Muchos jóvenes no recuerdan como vivencia personal lo que pasó hace dos décadas, cuando el capo más terrible del narcotráfico escapó de un centro de recreo llamado oficialmente “cárcel La Catedral” y burló -y dejó en evidencia- al Estado y a sus más altas autoridades.
Pero sin duda sí recordarán al personaje, protagonista forzoso de cualquier reseña histórica de nuestra abundante criminalidad.
Pablo Escobar burló, como ningún otro, la precaria institucionalidad colombiana. Dejó al descubierto, de manera irrefutable, la pasividad de todo un Gobierno con los desafueros del capo y sus secuaces. A pesar de información de inteligencia que indicaba lo que en ese centro recreacional sucedía, no se tomó ni una decisión al respecto, salvo cuando la intervención del recién posesionado Fiscal General obligó a hacerlo. Y el resultado fue tan penoso que aún avergüenza. Los grandes responsables del fiasco, valga decirlo, siguen con plena vigencia política.

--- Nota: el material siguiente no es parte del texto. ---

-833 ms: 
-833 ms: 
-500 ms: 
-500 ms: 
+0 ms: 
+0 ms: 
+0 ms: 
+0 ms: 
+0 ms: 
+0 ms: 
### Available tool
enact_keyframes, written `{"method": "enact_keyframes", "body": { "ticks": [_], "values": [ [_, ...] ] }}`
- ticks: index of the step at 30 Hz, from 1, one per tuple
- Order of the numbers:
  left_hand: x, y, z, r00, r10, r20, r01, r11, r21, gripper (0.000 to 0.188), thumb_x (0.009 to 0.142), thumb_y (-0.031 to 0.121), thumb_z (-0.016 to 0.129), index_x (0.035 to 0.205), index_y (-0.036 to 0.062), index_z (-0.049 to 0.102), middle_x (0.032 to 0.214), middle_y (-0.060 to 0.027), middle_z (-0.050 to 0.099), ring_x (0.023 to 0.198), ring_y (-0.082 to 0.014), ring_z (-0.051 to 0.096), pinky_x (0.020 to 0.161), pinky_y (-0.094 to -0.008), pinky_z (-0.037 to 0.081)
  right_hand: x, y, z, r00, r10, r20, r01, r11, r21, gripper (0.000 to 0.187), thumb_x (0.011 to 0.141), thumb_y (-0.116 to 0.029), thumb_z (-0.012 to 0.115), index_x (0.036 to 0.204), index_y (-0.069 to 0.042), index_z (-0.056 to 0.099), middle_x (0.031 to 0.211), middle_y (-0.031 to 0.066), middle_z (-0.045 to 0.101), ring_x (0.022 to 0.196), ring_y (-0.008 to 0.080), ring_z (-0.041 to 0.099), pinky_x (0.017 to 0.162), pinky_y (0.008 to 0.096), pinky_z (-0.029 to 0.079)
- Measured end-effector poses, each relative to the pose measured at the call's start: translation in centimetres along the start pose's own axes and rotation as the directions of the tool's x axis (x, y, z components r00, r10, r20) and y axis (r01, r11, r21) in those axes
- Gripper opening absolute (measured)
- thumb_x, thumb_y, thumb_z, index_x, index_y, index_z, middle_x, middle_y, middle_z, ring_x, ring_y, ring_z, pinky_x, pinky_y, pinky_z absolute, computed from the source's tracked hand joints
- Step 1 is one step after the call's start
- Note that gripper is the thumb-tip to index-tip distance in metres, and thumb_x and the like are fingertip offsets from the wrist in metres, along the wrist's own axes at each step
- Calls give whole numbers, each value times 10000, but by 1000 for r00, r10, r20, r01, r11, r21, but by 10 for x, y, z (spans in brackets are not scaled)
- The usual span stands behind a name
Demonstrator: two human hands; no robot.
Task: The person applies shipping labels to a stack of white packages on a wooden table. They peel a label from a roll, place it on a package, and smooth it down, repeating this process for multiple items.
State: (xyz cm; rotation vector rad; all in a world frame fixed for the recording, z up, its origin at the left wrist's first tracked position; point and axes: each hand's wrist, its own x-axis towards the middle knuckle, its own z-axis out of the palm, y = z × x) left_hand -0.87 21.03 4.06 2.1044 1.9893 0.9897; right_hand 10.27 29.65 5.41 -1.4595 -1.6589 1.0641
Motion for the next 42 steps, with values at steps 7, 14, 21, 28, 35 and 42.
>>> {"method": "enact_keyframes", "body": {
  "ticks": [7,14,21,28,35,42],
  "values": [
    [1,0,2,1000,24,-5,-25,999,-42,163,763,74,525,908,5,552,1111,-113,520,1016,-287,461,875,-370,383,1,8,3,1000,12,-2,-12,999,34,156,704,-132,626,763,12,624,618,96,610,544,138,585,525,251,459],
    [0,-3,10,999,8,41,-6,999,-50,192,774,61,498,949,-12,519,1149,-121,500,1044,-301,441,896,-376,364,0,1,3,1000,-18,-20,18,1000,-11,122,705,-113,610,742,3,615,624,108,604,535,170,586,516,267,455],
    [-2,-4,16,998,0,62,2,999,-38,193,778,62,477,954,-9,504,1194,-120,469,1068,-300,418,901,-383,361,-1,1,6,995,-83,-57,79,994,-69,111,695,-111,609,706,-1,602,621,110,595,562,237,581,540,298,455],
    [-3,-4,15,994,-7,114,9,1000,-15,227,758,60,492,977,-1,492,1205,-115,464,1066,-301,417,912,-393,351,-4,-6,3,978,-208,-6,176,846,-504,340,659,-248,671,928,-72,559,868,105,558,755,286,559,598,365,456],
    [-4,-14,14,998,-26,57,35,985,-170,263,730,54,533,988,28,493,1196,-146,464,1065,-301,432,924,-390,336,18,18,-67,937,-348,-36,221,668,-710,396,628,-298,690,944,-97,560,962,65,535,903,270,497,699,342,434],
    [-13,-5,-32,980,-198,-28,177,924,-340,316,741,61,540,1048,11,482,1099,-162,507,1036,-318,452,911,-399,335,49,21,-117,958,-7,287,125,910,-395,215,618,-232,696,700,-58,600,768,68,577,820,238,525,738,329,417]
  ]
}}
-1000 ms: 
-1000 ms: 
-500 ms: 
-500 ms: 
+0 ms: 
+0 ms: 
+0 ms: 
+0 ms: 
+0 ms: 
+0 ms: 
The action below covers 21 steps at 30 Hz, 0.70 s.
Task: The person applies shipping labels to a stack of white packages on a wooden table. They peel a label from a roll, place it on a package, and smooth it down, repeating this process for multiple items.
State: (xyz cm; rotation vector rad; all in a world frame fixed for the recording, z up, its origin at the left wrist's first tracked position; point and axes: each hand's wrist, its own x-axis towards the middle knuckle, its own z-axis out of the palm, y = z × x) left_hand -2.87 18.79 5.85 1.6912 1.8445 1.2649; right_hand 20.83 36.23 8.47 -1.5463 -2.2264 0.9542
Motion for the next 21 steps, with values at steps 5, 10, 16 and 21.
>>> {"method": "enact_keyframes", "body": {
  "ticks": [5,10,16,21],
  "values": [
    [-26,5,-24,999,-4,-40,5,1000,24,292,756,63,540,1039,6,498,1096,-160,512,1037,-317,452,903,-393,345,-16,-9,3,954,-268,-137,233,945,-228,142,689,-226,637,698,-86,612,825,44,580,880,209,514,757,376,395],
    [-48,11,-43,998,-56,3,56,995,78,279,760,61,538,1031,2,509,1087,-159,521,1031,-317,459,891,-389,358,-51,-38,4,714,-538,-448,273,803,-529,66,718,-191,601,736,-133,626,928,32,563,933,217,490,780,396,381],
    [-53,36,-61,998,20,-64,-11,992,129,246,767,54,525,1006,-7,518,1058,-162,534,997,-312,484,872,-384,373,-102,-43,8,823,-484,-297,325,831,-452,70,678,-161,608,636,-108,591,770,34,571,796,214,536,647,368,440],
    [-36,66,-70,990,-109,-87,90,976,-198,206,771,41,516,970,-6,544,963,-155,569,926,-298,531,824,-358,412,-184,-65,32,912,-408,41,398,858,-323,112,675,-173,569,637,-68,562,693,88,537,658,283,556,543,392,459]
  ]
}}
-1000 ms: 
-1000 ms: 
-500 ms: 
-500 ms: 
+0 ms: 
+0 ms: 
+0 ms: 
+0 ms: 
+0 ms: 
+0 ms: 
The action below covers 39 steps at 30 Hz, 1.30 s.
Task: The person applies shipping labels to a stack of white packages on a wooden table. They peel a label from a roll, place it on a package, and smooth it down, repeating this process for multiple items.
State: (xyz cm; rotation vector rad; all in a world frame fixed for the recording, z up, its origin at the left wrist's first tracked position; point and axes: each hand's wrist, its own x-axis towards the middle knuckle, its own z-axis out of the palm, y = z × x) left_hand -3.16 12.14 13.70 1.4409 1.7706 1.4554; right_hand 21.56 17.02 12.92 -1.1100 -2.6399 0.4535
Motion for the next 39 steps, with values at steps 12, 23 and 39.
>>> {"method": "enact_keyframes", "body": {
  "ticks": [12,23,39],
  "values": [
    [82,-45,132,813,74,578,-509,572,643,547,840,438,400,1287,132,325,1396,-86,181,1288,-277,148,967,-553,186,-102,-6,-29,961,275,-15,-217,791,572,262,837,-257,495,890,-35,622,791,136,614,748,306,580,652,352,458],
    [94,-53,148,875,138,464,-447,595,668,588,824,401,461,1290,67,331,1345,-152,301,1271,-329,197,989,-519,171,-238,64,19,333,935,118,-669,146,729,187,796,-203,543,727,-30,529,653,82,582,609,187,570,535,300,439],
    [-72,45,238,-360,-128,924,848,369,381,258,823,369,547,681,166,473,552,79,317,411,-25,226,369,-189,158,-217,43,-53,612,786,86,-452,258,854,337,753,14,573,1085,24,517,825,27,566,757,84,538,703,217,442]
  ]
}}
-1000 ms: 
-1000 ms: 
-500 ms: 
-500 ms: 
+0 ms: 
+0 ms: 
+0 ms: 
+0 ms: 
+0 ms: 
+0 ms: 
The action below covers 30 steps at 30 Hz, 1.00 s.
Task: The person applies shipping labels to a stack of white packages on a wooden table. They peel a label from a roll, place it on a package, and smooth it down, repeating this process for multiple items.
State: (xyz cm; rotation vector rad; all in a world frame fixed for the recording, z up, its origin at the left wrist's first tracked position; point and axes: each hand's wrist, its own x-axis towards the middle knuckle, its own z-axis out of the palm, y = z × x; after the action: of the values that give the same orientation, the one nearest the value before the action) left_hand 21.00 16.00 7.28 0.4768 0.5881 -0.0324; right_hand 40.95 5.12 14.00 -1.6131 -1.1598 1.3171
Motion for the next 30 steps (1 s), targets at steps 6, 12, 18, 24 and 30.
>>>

El proceso de negociación con Escobar y sus abogados para su “sometimiento” a la Justicia es un asunto que aún debe estudiarse, y no todos los argumentos deben ser condenatorios. Pero una cosa es ese proceso, y otra la realidad de su permanencia en La Catedral y las omisiones y tolerancias del Gobierno de entonces.
Así es. Uno de los más ruidosos fracasos del Estado colombiano y de Gobierno alguno ocurrió hace largos 20 años. Y no sabemos si de esa bochornosa lección se aprendió algo.